### Description of the task:
Every line below between the one holding "The surface normal at each pixel as" and the one holding "Entry from a", inclusive, should be copied exactly, and no other line.

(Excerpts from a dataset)
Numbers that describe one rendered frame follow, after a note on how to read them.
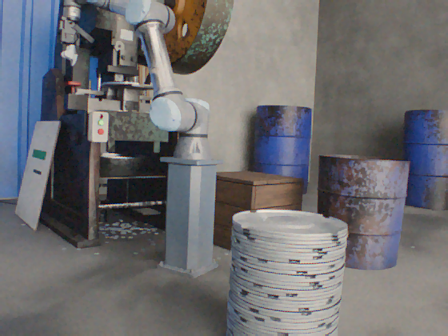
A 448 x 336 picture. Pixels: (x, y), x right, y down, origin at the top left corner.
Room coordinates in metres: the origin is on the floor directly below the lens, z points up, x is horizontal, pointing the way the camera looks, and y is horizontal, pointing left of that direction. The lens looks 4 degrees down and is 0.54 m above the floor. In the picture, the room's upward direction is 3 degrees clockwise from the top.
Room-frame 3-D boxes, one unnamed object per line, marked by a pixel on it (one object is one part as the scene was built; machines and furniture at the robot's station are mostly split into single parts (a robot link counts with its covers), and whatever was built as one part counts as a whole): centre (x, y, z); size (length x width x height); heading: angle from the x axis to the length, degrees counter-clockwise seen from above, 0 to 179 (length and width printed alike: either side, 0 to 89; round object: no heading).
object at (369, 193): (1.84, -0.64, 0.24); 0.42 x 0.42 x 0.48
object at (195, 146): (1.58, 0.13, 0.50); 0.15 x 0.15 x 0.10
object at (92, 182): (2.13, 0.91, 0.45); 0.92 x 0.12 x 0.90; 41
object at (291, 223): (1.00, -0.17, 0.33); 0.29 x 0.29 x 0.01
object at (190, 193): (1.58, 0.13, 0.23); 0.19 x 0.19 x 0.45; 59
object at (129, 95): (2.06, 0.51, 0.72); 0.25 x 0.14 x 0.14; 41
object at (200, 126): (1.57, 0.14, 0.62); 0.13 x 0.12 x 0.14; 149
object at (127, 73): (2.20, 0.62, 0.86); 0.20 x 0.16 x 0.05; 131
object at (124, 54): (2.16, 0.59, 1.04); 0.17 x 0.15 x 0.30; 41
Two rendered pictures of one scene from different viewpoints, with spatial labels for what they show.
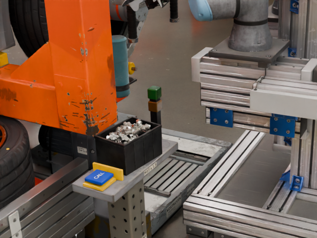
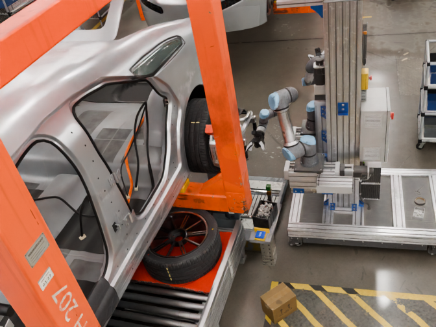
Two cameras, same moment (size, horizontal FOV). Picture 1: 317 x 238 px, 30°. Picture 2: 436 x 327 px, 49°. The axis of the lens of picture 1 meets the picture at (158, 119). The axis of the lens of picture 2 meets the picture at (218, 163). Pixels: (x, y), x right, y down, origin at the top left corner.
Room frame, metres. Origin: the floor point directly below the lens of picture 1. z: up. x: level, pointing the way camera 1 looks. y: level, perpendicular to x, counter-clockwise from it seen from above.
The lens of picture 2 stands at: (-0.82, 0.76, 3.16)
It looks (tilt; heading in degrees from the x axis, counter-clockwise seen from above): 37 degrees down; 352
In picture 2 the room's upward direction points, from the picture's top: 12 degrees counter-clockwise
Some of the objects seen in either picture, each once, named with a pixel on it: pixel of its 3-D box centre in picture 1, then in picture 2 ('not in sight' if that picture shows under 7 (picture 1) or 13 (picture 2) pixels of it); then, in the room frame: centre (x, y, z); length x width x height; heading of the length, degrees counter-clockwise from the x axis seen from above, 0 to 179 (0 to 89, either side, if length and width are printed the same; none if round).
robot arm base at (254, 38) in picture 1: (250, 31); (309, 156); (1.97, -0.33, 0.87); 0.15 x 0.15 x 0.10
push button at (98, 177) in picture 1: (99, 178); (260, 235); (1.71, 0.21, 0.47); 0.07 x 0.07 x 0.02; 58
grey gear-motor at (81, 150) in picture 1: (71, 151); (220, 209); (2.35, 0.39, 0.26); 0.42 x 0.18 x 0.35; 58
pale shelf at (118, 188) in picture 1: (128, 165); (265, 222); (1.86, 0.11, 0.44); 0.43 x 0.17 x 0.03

--

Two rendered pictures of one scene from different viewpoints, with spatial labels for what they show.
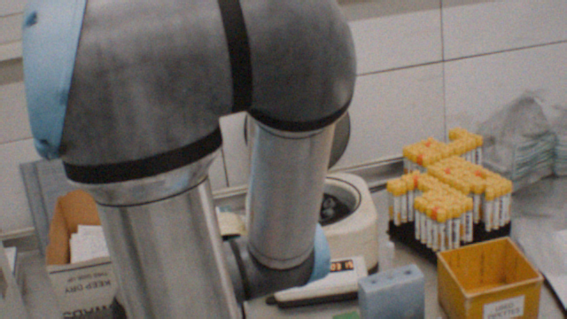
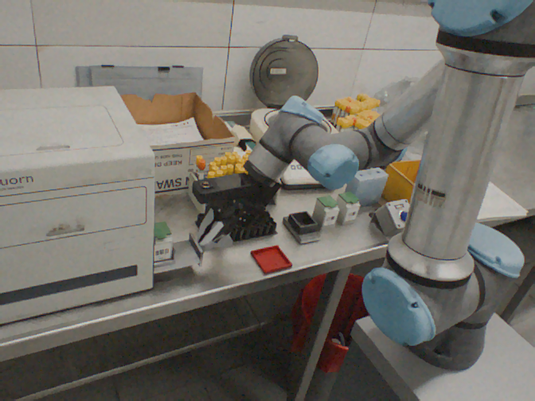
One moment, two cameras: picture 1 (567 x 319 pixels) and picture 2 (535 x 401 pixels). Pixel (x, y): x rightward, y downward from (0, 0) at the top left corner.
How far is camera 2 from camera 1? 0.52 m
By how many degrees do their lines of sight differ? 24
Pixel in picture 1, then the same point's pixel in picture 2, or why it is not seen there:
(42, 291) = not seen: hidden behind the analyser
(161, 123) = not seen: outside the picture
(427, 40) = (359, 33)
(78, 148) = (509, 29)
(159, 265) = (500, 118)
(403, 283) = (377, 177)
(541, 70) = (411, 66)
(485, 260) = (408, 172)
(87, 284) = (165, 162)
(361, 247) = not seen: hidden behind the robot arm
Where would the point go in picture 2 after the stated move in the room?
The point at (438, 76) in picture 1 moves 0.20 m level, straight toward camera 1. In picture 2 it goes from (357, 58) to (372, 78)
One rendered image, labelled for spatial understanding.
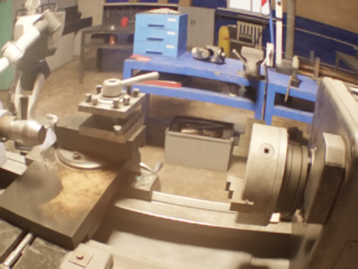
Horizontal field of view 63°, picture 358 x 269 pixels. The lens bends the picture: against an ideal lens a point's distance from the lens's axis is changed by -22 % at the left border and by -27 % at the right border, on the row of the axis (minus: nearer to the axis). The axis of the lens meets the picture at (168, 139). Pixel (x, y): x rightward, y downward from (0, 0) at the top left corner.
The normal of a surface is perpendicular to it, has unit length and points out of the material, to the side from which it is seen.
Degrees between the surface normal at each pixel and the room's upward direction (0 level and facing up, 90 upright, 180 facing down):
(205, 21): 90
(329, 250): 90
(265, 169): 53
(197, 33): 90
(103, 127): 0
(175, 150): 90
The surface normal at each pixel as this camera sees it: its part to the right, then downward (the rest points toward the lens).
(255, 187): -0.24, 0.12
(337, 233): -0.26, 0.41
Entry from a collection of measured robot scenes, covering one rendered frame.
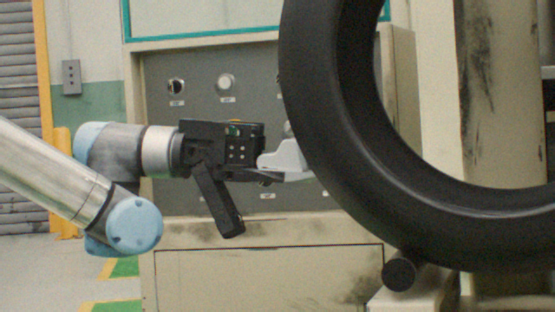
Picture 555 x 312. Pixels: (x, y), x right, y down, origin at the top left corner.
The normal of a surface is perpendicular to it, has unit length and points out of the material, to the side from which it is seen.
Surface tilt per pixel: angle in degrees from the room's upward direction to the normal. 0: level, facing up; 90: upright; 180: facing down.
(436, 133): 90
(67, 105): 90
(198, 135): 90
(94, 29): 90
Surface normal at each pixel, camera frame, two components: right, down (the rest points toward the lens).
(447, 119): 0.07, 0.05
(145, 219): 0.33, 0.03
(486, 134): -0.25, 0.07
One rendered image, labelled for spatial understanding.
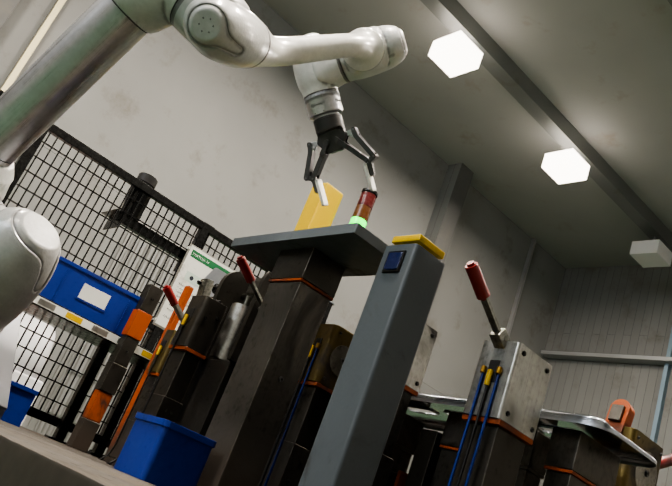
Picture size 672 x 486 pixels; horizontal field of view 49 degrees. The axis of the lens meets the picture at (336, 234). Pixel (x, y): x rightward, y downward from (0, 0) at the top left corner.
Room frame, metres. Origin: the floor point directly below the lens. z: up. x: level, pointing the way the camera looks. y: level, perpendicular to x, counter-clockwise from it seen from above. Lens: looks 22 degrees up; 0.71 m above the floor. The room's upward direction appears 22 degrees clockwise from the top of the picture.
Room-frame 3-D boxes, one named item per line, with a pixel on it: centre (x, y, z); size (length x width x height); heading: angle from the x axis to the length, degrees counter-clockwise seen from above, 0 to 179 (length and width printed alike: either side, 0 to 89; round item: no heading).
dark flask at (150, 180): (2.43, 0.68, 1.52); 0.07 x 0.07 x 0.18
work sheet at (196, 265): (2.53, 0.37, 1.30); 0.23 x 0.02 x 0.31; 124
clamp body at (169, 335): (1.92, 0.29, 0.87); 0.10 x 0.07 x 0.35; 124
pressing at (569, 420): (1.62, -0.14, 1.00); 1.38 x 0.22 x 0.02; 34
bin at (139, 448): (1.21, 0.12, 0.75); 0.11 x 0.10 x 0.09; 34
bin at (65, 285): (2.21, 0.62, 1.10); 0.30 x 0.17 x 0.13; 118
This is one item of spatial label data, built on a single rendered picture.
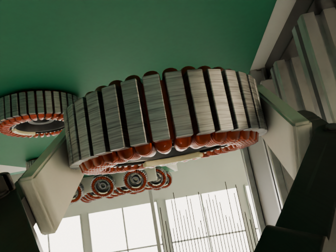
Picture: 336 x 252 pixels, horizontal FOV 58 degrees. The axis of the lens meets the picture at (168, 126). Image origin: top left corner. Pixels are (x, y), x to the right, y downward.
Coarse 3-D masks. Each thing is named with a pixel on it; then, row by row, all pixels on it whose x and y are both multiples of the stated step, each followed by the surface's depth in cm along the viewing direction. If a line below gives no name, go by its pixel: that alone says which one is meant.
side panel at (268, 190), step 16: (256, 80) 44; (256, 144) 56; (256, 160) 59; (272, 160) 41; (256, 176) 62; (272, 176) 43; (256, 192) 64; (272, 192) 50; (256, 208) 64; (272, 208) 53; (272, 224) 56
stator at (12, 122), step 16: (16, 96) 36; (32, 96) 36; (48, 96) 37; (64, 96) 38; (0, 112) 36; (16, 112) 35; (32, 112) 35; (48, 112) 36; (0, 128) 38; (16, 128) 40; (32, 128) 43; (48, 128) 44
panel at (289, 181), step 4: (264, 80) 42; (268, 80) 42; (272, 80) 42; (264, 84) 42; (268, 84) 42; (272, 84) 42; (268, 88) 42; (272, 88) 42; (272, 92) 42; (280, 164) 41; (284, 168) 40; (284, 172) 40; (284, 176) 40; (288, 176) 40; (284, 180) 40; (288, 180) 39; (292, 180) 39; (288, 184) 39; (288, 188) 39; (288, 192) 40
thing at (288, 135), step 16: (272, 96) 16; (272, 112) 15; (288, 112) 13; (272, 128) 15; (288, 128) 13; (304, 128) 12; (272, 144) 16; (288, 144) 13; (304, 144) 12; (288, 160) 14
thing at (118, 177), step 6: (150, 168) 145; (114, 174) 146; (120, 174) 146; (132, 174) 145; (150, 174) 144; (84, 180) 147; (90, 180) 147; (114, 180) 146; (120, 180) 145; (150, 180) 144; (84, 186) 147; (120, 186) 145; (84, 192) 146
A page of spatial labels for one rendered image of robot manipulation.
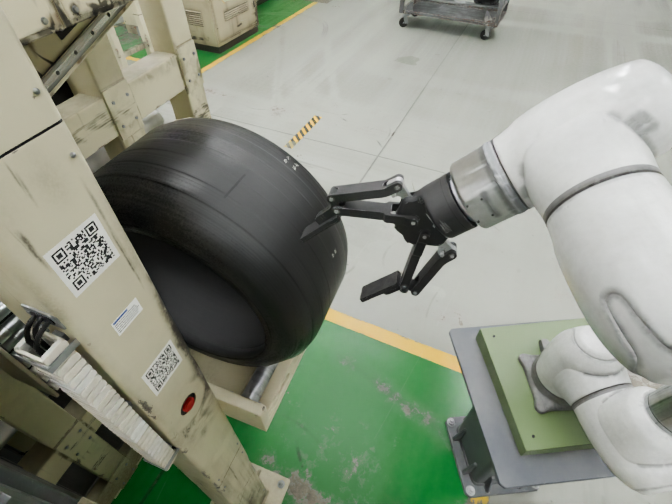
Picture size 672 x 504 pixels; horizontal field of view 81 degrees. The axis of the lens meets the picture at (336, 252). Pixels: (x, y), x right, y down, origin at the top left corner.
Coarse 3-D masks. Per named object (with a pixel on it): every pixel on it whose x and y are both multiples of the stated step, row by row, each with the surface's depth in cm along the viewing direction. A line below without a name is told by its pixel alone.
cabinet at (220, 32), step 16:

### Result:
The surface normal at each pixel as this camera sees it: its part to the right, then downward (the rest points toward the lens).
(255, 187): -0.24, 0.12
(337, 233): -0.26, 0.41
Entry from a collection of measured robot scenes, covering one rendered frame.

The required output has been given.